High Availability & Failover - Network Isolation - 《Apache ActiveMQ Artemis v2.32.0 User Manual》

1. Quorum Voting
- 1.1. Backup Voting
- 1.2. Primary Voting
2. Pinging the network

It is possible that if a primary or backup configured for replication becomes isolated in a network that failover will occur and you will end up with 2 active brokers serving messages. This we call split brain. There are different configurations you can choose from that will help mitigate this problem.

1. Quorum Voting

Quorum voting is used by both the primary and the backup to decide what to do if a replication connection is disconnected. Basically the server will request each active server in the cluster to vote as to whether it thinks the server it is replicating to or from is still alive. You can also configure the time for which the quorum manager will wait for the quorum vote response. The default time is 30 seconds you can configure like so for primary and also for the backup:

<ha-policy>
  <replication>
    <primary>
       <quorum-vote-wait>12</quorum-vote-wait>
    </primary>
  </replication>
</ha-policy>

This being the case the minimum number of live/backup pairs needed is 3. If less than 3 pairs are used then the only option is to use a Network Pinger which is explained later in this chapter or choose how you want each server to react which the following details:

1.1. Backup Voting

By default if a backup loses its replication connection to its primary it makes a decision as to whether to start or not with a quorum vote. This of course requires that there be at least 3 pairs of primary/backup nodes in the cluster. For a 3 node cluster it will start if it gets 2 votes back saying that its primary server is no longer available, for 4 nodes this would be 3 votes and so on. When a backup loses connection to the primary it will keep voting for a quorum until it either receives a vote allowing it to start or it detects that the primary is still active. for the latter it will then restart as a backup. How many votes and how long between each vote the backup should wait is configured like so:

<ha-policy>
  <replication>
    <backup>
       <vote-retries>12</vote-retries>
       <vote-retry-wait>5000</vote-retry-wait>
    </backup>
  </replication>
</ha-policy>

It’s also possible to statically set the quorum size that should be used for the case where the cluster size is known up front, this is done on the Replica Policy like so:

<ha-policy>
  <replication>
    <backup>
       <quorum-size>2</quorum-size>
    </backup>
  </replication>
</ha-policy>

In this example the quorum size is set to 2 so if you were using a single pair and the backup lost connectivity it would never start.

1.2. Primary Voting

By default, if the primary server loses its replication connection then it will just carry on and wait for a backup to reconnect and start replicating again. In the event of a possible split brain scenario this may mean that the primary stays active even though the backup has been activated. It is possible to configure the primary server to vote for a quorum if this happens, in this way if the primary server does not receive a majority vote then it will shutdown. This is done by setting the vote-on-replication-failure to true.

<ha-policy>
  <replication>
    <primary>
       <vote-on-replication-failure>true</vote-on-replication-failure>
       <quorum-size>2</quorum-size>
    </primary>
  </replication>
</ha-policy>

As in the backup policy it is also possible to statically configure the quorum size.

2. Pinging the network

You may configure one more addresses on the broker.xml that are part of your network topology, that will be pinged through the life cycle of the server.

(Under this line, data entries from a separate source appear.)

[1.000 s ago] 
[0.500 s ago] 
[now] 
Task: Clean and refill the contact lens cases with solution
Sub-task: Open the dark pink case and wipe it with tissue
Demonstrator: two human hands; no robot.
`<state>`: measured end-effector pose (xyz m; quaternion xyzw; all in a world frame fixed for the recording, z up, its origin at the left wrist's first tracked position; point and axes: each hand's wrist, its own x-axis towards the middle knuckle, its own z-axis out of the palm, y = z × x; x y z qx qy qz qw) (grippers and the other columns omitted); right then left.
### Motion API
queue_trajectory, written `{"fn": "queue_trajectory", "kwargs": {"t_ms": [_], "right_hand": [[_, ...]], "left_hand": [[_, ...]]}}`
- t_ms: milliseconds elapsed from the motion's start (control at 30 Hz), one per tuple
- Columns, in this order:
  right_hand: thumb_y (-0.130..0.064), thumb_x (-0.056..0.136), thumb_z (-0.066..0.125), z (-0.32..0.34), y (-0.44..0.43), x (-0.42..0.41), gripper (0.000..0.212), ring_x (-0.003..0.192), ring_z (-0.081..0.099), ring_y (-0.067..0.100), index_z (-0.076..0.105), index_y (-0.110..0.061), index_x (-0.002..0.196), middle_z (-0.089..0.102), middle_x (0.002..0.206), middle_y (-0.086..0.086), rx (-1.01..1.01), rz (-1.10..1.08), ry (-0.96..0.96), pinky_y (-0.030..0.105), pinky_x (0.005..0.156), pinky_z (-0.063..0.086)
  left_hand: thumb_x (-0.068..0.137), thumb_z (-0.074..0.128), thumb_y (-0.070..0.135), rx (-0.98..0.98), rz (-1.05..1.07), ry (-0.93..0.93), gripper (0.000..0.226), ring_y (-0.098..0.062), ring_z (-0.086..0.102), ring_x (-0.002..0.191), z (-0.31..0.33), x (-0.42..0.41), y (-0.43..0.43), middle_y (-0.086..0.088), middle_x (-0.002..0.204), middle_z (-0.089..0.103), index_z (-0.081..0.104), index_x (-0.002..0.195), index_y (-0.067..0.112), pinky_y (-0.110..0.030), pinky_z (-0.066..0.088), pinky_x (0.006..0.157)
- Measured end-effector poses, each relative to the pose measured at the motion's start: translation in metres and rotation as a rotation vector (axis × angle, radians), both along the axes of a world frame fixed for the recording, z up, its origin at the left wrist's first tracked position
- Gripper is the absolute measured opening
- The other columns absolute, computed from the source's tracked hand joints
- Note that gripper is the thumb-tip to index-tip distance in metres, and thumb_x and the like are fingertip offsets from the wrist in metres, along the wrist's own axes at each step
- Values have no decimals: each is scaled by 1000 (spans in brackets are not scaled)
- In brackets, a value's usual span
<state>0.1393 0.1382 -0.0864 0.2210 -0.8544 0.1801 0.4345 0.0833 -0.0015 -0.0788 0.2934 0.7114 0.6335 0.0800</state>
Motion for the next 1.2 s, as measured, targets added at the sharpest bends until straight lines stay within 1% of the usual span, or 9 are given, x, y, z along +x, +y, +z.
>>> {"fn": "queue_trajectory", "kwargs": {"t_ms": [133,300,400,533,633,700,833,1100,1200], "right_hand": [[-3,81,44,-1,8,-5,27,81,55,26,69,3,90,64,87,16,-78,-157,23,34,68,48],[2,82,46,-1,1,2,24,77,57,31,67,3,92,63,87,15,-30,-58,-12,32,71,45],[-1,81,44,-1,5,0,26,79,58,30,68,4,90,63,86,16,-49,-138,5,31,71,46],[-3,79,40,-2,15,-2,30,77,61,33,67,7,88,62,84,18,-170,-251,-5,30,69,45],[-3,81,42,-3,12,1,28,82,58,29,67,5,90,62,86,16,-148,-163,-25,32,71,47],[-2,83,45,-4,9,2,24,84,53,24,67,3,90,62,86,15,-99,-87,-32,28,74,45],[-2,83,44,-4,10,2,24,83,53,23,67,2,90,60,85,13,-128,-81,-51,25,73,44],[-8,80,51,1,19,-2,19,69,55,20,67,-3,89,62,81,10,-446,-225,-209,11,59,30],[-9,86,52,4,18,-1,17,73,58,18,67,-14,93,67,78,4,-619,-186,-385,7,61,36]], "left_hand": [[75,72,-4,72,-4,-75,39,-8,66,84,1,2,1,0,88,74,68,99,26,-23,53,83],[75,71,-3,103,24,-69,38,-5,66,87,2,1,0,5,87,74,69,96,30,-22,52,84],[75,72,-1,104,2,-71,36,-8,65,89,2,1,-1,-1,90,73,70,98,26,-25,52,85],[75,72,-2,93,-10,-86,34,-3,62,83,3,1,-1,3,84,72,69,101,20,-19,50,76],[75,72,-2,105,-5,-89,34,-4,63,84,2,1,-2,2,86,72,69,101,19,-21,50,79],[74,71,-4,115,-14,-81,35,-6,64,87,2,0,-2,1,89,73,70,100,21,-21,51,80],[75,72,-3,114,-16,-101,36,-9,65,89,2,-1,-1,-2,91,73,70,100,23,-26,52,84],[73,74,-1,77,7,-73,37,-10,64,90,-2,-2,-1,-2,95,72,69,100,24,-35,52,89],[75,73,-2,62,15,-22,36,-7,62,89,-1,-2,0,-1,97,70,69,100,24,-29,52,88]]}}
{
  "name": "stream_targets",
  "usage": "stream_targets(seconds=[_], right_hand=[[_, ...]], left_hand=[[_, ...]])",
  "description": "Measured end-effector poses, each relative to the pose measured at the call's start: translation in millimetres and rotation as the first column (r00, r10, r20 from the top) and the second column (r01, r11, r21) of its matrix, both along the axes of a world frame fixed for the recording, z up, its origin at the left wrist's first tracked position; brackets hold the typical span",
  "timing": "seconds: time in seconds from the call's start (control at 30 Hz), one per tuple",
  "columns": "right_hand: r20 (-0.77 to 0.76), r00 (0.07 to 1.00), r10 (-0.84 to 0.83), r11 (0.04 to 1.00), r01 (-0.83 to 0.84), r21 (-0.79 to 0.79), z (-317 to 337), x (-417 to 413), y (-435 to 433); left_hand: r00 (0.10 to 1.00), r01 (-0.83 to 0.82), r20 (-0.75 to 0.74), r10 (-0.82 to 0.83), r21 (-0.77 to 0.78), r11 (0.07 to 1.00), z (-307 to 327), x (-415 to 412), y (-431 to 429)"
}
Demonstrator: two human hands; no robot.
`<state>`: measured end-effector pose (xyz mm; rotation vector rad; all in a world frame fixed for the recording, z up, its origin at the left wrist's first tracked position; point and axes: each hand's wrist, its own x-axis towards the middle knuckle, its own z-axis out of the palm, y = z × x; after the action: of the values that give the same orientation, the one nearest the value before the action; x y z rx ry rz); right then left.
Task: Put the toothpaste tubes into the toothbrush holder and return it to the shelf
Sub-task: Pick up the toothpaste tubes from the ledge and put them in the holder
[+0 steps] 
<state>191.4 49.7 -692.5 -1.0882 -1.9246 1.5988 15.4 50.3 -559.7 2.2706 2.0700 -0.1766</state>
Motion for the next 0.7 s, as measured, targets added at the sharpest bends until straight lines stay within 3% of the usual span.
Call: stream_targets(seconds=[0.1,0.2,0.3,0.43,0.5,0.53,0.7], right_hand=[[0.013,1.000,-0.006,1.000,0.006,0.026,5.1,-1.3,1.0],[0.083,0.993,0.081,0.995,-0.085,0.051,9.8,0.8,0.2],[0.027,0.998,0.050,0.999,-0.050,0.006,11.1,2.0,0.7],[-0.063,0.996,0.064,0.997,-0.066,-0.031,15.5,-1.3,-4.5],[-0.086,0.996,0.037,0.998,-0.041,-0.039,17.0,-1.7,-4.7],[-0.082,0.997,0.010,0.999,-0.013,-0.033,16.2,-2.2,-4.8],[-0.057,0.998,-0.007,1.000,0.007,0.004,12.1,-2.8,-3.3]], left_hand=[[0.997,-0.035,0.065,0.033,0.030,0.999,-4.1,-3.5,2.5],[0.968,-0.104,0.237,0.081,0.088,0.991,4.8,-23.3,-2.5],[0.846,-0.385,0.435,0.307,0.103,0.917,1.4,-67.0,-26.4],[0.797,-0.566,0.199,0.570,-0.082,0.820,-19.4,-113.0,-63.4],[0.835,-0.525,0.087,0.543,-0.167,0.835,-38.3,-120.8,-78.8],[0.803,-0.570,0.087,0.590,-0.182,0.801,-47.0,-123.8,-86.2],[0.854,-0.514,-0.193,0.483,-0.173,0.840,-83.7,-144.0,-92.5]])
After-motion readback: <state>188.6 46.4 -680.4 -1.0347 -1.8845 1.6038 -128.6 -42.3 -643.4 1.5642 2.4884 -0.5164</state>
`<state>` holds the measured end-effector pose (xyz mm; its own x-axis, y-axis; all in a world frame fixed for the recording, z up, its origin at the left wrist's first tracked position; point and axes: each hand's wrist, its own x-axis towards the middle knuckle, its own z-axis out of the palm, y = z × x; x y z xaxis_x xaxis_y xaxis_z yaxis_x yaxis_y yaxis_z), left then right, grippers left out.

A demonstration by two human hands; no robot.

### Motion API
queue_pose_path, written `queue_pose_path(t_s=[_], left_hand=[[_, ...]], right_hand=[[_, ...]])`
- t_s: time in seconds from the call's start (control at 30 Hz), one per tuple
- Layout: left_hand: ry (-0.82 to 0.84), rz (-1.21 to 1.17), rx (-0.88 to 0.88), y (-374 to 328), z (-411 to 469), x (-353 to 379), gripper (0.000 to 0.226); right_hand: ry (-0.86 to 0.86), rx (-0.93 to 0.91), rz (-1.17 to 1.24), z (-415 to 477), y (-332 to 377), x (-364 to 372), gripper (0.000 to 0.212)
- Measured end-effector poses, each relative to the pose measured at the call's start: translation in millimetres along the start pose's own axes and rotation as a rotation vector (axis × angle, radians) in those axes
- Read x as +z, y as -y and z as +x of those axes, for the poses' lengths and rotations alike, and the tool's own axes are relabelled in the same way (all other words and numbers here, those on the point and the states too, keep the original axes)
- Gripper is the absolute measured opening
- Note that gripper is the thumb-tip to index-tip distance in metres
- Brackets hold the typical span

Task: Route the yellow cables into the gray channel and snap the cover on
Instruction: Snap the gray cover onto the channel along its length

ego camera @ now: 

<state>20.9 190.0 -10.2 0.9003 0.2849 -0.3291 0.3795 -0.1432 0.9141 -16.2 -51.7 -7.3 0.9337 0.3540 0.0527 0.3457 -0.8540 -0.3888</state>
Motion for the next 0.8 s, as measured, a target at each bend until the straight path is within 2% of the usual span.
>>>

The server will stop itself until the network is back on such case.

If you execute the create command passing a -ping argument, you will create a default xml that is ready to be used with network checks:

./artemis create /myDir/myServer --ping 10.0.0.1

This XML part will be added to your broker.xml:

<!--
You can verify the network health of a particular NIC by specifying the <network-check-NIC> element.
 <network-check-NIC>theNicName</network-check-NIC>
-->
<!--
Use this to use an HTTP server to validate the network
 <network-check-URL-list>http://www.apache.org</network-check-URL-list> -->
<network-check-period>10000</network-check-period>
<network-check-timeout>1000</network-check-timeout>
<!-- this is a comma separated list, no spaces, just DNS or IPs
   it should accept IPV6
   Warning: Make sure you understand your network topology as this is meant to check if your network is up.
            Using IPs that could eventually disappear or be partially visible may defeat the purpose.
            You can use a list of multiple IPs, any successful ping will make the server OK to continue running -->
<network-check-list>10.0.0.1</network-check-list>
<!-- use this to customize the ping used for ipv4 addresses -->
<network-check-ping-command>ping -c 1 -t %d %s</network-check-ping-command>
<!-- use this to customize the ping used for ipv addresses -->
<network-check-ping6-command>ping6 -c 1 %2$s</network-check-ping6-command>

Once you lose connectivity towards 10.0.0.1 on the given example, you will see see this output at the server:

09:49:24,562 WARN  [org.apache.activemq.artemis.core.server.NetworkHealthCheck] Ping Address /10.0.0.1 wasn't reacheable
09:49:36,577 INFO  [org.apache.activemq.artemis.core.server.NetworkHealthCheck] Network is unhealthy, stopping service ActiveMQServerImpl::serverUUID=04fd5dd8-b18c-11e6-9efe-6a0001921ad0
09:49:36,625 INFO  [org.apache.activemq.artemis.core.server] AMQ221002: Apache ActiveMQ Artemis Message Broker version 1.6.0 [04fd5dd8-b18c-11e6-9efe-6a0001921ad0] stopped, uptime 14.787 seconds
09:50:00,653 WARN  [org.apache.activemq.artemis.core.server.NetworkHealthCheck] ping: sendto: No route to host
09:50:10,656 WARN  [org.apache.activemq.artemis.core.server.NetworkHealthCheck] Host is down: java.net.ConnectException: Host is down
    at java.net.Inet6AddressImpl.isReachable0(Native Method) [rt.jar:1.8.0_73]
    at java.net.Inet6AddressImpl.isReachable(Inet6AddressImpl.java:77) [rt.jar:1.8.0_73]
    at java.net.InetAddress.isReachable(InetAddress.java:502) [rt.jar:1.8.0_73]
    at org.apache.activemq.artemis.core.server.NetworkHealthCheck.check(NetworkHealthCheck.java:295) [artemis-commons-1.6.0-SNAPSHOT.jar:1.6.0-SNAPSHOT]
    at org.apache.activemq.artemis.core.server.NetworkHealthCheck.check(NetworkHealthCheck.java:276) [artemis-commons-1.6.0-SNAPSHOT.jar:1.6.0-SNAPSHOT]
    at org.apache.activemq.artemis.core.server.NetworkHealthCheck.run(NetworkHealthCheck.java:244) [artemis-commons-1.6.0-SNAPSHOT.jar:1.6.0-SNAPSHOT]
    at org.apache.activemq.artemis.core.server.ActiveMQScheduledComponent$2.run(ActiveMQScheduledComponent.java:189) [artemis-commons-1.6.0-SNAPSHOT.jar:1.6.0-SNAPSHOT]
    at org.apache.activemq.artemis.core.server.ActiveMQScheduledComponent$3.run(ActiveMQScheduledComponent.java:199) [artemis-commons-1.6.0-SNAPSHOT.jar:1.6.0-SNAPSHOT]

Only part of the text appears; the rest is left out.